CouchDB – Thinking Outside the Relational Database Box

Schema-Free Is The New Drug-Free

Lately I’ve been thinking a lot about this new-fangled contraption, Document Oriented Databases. Ok, so maybe these aren’t that new-fangled – Lotus Notes is a document oriented database and it’s been around for 20 years or so. But, they’re new-fangled to me; my experience to date has solely been with relational databases.

So what is a Document Oriented Database? Actually, just what it sounds like – a data store whose primary unit is a document. A document can be anything, usually a collection of key-value pairs that describe something, anything… it’s really that simple, really no different than a Microsoft Word document…

Ok, so if a document in this context is similar to a Microsoft Word document, how is a document oriented database any different than my file system?

Good question, and really you could think of your file system as a document oriented database. But, you quickly run into problems with a file system as your data store. What happens when you try to open a document that someone else has open? How do you draw a relationship between two documents on your hard drive? These are the problems that DOBs (warning: not an official abbreviation!) alleviate through things like versioning, and Map-Reduce.

CouchDB

One document oriented database project that has been getting a lot of attention lately, and that I’m getting excited about, is CouchDB. It’s a solution that appeals to me for a lot of reasons – top among those being that it is written in Erlang (hot-swap code, anyone?). Also, I like the fact that it is (recently) built from the ground up using JSON requests/responses over HTTP because god knows we don’t need another XML based anything out there.

Hey! I’m not the only one who thinks XML is a little too ubiquitous.

Anyways, I’m getting off topic. So why use a solution like CouchDB over the tried and true MySQL/Postgre/SQLServer, etc? For me, there are a couple of reasons:

  • no schema
  • built with scalability and replication in mind

Schema-Free Is The New Drug-Free

Ok, so we probably won’t be seeing any “This is your brain on schemas” commercials any time soon. But, anyone who’s had to build/manage/maintain a Relational Database before understands how detrimental to your health they are.
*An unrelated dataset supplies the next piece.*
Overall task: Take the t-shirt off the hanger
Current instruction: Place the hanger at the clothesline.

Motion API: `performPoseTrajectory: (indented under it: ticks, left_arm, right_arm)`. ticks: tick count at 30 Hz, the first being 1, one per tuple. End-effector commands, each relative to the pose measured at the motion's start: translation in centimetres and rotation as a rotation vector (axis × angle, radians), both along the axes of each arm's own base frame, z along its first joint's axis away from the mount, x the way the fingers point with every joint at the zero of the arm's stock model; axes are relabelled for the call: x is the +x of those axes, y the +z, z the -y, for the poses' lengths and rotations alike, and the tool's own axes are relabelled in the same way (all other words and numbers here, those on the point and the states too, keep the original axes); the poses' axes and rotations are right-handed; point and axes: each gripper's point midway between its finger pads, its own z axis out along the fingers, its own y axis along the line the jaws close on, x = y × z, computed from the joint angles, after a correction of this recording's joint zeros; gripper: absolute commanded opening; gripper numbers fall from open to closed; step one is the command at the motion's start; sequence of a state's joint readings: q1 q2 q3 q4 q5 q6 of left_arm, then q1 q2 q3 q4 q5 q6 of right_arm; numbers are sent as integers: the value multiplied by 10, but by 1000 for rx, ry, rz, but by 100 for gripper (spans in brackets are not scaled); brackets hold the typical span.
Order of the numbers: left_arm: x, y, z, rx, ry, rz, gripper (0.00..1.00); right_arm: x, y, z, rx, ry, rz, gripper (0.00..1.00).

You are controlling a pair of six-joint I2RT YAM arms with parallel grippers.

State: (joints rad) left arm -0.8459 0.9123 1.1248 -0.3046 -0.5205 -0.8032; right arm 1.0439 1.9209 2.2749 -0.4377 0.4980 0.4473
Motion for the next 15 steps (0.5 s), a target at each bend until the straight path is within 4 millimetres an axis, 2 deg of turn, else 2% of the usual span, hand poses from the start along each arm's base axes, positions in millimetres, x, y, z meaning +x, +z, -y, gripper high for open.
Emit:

With DOBs there are no schemas! Remember, their primary unit of storage is the document. A document can have any information in it you want, no need to concern yourself if a document matches field for field with another document – just insert it and forget it! Ok, I should work on my phraseology there, but you get the point.

Wait, so if there are no schemas how do you draw relationships between your data?

In CouchDB, there’s a layer that sits on top of the base documents layer that uses server-side javascript to define relationships on your data. These relationships are defined by you, the database manager, but they don’t need to be defined completely before you start collecting data. Simply define a function in javascript, CouchDB calls them Views, and couchdb will do the data crunching to maintain your views as you insert new data.

As of this writing, the view engine is pretty slow in couchdb – certainly not what you get from a nicely indexed relational database – but remember, CouchDB is still in alpha. I don’t believe the team has even started focusing on performance.

The Future Is In The Cloud

I’m a firm believer that in the not-so-distant future everyone and anyone who wants to will have access to the same massive-computing infrastructure than mostly large, well funded companies do today. We’re already seeing this movement with Amazon EC2, SimpleDB (another document oriented database), and Google App Engine.

So, if we have a massively distributed infrastructure at our disposal, wouldn’t it make sense to use technology that is built from the ground up to take advantage of distribution? Hence my interest in Erlang (that’s a topic for another post) and CouchDB.

Ask anyone who has had to scale a MySQL database from 7 to 7 million users what they think on the matter.

You Still Reading This?

Anyways, this has been mostly a brain dump as I sit here enjoying 10 dollar bottle of Cabernet Sauvignon thinking about what kind of technology I want to use on some of my passion projects. I know for sure that statforge is going to be built from the ground up using couchdb and erlang. That is, if I ever get off my butt to work on it!